The influx of fund announced today, for example, came just a few weeks after Immunai announced a collaboration to pair its immune cell atlas with 10x Genomics’ phenotypic clinical data.

The Series A round was led by the Schusterman Family Investments, the Duquesne Family Office, Catalio Capital Management, and Dexcel Pharma. Original investors Viola Ventures and TLV Partners also joined this round after supplying $20 million in seed funding last year.

Immunai’s scientific foundation is its proprietary, harmonized immunology database, AMICA™ (the Annotated Multi-omic Immune Cell Atlas), which integrates machine learning and single-cell multi-omics. Today’s additional funds will be used to expand its capabilities.

“We collect data from tens of millions of cells from different therapeutic interventions and at multiple points in time,” making it the largest such database in the world. “With a lot of curation, we find why they respond,” Solomon said.

Immunai’s ability to annotate and characterize single cells at high resolution provides the potential for unprecedented insights into the regulation and function of the immune system in disease.

AMICA improves as it grows, enabling Immunai to unlock insights currently trapped in partners’ biobanks. Immunai will also extend its functional genomics capabilities to reprogram immune cells and validate targets to better support discovery, prioritization, and development of new therapies and drug combinations.

After mining the AMICA database, Immuni applies cutting-edge transfer and multi-task learning algorithms. With the company’s vertically-integrated functional genomics and AI capabilities, researchers gain deeper insights that help them prioritize and validate targets more accurately.

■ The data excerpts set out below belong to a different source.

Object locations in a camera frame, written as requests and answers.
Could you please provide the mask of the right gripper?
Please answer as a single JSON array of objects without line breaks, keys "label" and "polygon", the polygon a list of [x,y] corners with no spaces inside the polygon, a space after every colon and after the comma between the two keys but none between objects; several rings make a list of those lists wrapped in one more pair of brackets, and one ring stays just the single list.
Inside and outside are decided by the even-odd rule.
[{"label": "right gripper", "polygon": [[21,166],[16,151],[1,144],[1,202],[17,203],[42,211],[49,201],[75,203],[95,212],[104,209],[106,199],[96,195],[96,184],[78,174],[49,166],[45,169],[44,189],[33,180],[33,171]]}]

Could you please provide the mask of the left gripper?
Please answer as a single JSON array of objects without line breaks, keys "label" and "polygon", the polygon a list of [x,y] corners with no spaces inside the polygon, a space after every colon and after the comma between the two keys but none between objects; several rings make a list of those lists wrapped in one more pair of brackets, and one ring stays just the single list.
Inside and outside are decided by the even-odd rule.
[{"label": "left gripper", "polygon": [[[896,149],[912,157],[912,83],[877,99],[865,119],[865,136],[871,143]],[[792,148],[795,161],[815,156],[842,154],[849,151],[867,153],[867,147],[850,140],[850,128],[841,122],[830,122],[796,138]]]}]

Yet, Solomon said, “More is required. We want to evaluate these correlations in independent studies and to manipulate the immune system itself to assess results.” Consequently, “We can now validate causality.”

That capability supports work to reprogram immune cells and validate targets to help partners develop new therapies and drug combinations.

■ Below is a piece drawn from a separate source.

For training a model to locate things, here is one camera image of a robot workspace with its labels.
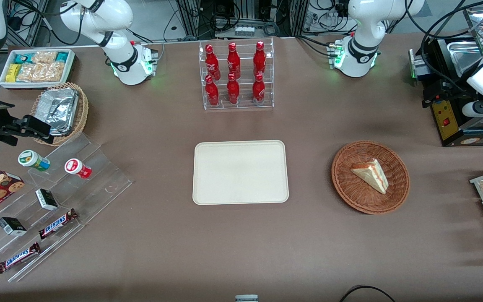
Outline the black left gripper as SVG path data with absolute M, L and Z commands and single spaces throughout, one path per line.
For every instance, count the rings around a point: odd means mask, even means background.
M 441 103 L 441 101 L 450 101 L 464 106 L 478 99 L 477 92 L 466 82 L 458 83 L 458 87 L 450 82 L 443 82 L 442 87 L 443 97 L 423 98 L 422 107 L 424 109 L 430 107 L 432 104 Z

Because the immune system is implicated in nearly every illness, “our technology is critical for identifying, diagnosing, and treating disease, from cancer and infectious disease to autoimmune disorders,” Solomon said in a statement.

Since its founding, Immunai has collaborated with more than a dozen of the leading hospitals in the immuno-oncology space and has had four peer-review papers published in leading journals (including Cell and Nature Medicine).

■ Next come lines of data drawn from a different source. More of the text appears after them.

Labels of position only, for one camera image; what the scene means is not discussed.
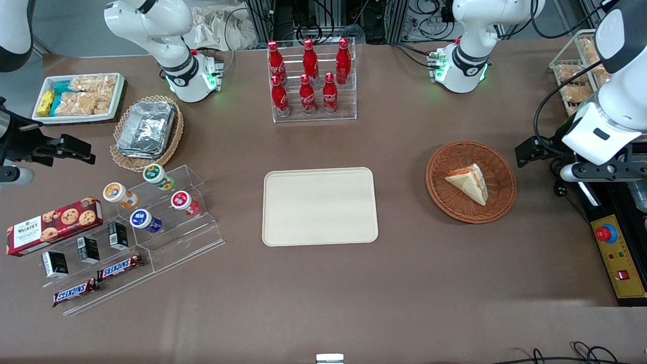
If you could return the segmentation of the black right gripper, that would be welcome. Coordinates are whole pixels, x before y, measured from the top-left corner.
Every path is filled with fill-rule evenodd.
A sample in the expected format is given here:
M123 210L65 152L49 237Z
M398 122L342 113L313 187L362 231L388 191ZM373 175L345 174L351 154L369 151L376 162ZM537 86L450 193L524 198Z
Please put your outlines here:
M5 161L38 163L51 167L55 158L74 159L87 164L95 164L96 156L91 153L91 144L70 134L61 134L60 143L50 144L55 140L42 134L37 127L28 131L8 129L2 135L2 163Z

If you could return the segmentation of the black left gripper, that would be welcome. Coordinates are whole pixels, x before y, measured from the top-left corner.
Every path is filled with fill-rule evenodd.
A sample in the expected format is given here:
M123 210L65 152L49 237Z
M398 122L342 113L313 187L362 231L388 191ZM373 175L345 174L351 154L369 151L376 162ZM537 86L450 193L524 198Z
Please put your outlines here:
M535 135L528 138L527 143L515 147L516 166L523 168L533 161L543 160L544 155L552 154L560 166L577 163L577 155L571 148L561 143L553 145L552 140Z

“That demonstrates our ability to tease out correlations and collaborate with big pharma to use our platform to explain correlations in immunotherapy and to discover new targets,” Solomon said.

The AMICA platform also is being used to “more meaningfully harmonize data from cohorts throughout the world and to perform simulations that explain mechanism of action, toxicity, and synergistic effects with immunotherapies,” Solomon said, as well as other key elements in drug development.

Immunai’s team is as foundational as its technology, Solomon stressed. It currently has 70 people working from facilities in New York City, Tel Aviv, and San Francisco. He plans to double the staff this year.

It’s the engineering acumen that sets this team apart. While it has the expected expertise in single-cell genomics and computational biology that allows highly granular views of the immune system, it also leans heavily toward seasoned IT experts from Silicon Valley. Immunai was one of the first biotech companies that used engineers to manipulate petabytes of data, Solomon said.

“Some 65% of the team are Ph.Ds. from top institutions, including Google, and our scientific advisory board is composed of leaders in their space, and the senior scientific staff is well-known in their fields,” Solomon said.

“We started with the basal immune system and now are moving into the peripheral immune system, which helps us develop a very good understanding of the entire immune system, and thus changes related to age and disease,” Solomon said. “We are building Immunai layer by layer.” The Series A funding helps with that.